- Exercise aim -
Please repeat the whole listing exactly, but leave the pictures out.

....

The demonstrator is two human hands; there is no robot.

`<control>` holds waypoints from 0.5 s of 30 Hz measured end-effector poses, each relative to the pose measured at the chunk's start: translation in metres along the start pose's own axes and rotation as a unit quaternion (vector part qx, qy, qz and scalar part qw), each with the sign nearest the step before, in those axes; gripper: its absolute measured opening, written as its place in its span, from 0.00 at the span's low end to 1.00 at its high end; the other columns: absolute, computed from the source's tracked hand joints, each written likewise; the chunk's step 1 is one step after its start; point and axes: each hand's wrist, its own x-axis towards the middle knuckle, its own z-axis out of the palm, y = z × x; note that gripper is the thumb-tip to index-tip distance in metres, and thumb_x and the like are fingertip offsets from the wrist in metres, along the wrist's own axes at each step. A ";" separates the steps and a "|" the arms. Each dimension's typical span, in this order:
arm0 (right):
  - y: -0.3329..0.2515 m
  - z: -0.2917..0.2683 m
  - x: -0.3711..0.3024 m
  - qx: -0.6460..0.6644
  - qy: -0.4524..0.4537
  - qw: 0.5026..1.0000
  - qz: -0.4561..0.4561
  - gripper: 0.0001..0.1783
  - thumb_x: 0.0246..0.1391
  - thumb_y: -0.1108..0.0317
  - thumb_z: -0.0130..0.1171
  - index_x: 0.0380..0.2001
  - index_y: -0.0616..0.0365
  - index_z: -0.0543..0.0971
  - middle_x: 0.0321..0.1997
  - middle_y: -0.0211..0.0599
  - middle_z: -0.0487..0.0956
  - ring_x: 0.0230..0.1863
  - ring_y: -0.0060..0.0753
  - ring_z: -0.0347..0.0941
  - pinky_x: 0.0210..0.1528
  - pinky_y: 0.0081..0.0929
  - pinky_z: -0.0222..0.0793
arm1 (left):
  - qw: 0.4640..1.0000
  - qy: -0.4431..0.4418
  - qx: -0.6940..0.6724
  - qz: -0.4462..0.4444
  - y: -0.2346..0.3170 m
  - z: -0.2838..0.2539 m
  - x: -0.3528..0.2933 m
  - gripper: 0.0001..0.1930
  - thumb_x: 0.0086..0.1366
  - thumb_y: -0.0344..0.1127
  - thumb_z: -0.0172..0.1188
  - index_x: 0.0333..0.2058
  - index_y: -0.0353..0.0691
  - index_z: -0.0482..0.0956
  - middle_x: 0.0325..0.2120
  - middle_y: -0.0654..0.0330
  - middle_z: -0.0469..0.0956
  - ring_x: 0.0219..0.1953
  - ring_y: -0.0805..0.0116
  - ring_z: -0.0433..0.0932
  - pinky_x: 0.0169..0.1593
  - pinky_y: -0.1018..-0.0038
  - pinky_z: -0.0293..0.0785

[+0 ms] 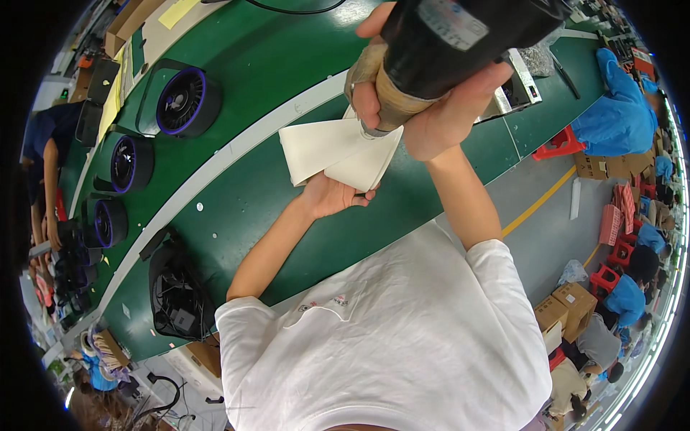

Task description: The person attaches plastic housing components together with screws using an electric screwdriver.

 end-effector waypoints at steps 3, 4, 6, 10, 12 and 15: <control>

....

- Exercise solution -
The demonstrator is two human hands; there is no robot.

`<control>` holds waypoints from 0.5 s of 30 Hz measured end-effector poses, each relative to the pose measured at the chunk's start: translation in metres along the start pose's own axes and rotation as a unit quaternion (vector part qx, qy, qz and scalar part qw), each with the sign nearest the step before, in those axes; gripper: its absolute measured opening, written as its place in its span, from 0.00 at the span's low end to 1.00 at its high end; the other columns: absolute, computed from the source's tracked hand joints, each written likewise; the chunk's step 1 is one step after its start; point and axes: each hand's wrist, its own x-axis towards the middle knuckle, its own z-axis out of the palm, y = z × x; note that gripper is the thumb-tip to index-tip distance in metres, and thumb_x and the like are fingertip offsets from the wrist in metres, along the wrist's own axes at each step. A ";" separates the steps and a "|" the arms. Each dimension's typical span, in this order:
arm0 (right):
  - y: -0.3329..0.2515 m
  - z: -0.2917..0.2683 m
  - x: -0.3711..0.3024 m
  - qx: -0.6460..0.6644
  - qy: -0.4524..0.4537
  - qw: 0.5026..1.0000
  - qz: -0.4561..0.4561
  - gripper: 0.0001..0.1783
  - thumb_x: 0.0246..0.1391
  - thumb_y: -0.1108..0.0317
  - thumb_z: -0.0130..0.1171
  - index_x: 0.0380..0.2001
  - index_y: -0.0616..0.0365
  - index_z: -0.0543..0.0971
  - middle_x: 0.0321..0.1997
  - middle_y: -0.0211..0.0599
  - middle_z: -0.0487..0.0956
  - ring_x: 0.0230..0.1863
  - ring_y: -0.0060..0.0753
  - ring_z: -0.0347..0.0941
  - pinky_x: 0.0210..0.1528
  - pinky_y: 0.0081..0.0929
  - pinky_z: -0.0222..0.0793
arm1 (left):
  - qw: 0.4640..1.0000
  - qy: -0.4431..0.4418
  - qx: -0.6940..0.6724
  - qz: -0.4462..0.4444
  - y: -0.2346..0.3170 m
  - z: -0.2838..0.2539 m
  - x: -0.3528..0.2933 m
  - gripper: 0.0001..0.1930
  - thumb_x: 0.0086..0.1366
  - thumb_y: -0.0344..0.1127
  - thumb_z: -0.0172..0.1188
  - index_x: 0.0333..0.2058
  - index_y: -0.0353..0.0691
  - index_z: -0.0482..0.0956
  - middle_x: 0.0325..0.2120
  - middle_y: -0.0654..0.0330
  - middle_z: -0.0469..0.0956
  - ring_x: 0.0219..0.1953
  - ring_y: -0.0805..0.0116
  - ring_z: -0.0433..0.0932
  - pinky_x: 0.0169..0.1593
  - pinky_y: -0.1018..-0.0038
  - pinky_z: -0.0293..0.0785

[+0 ms] 

Task description: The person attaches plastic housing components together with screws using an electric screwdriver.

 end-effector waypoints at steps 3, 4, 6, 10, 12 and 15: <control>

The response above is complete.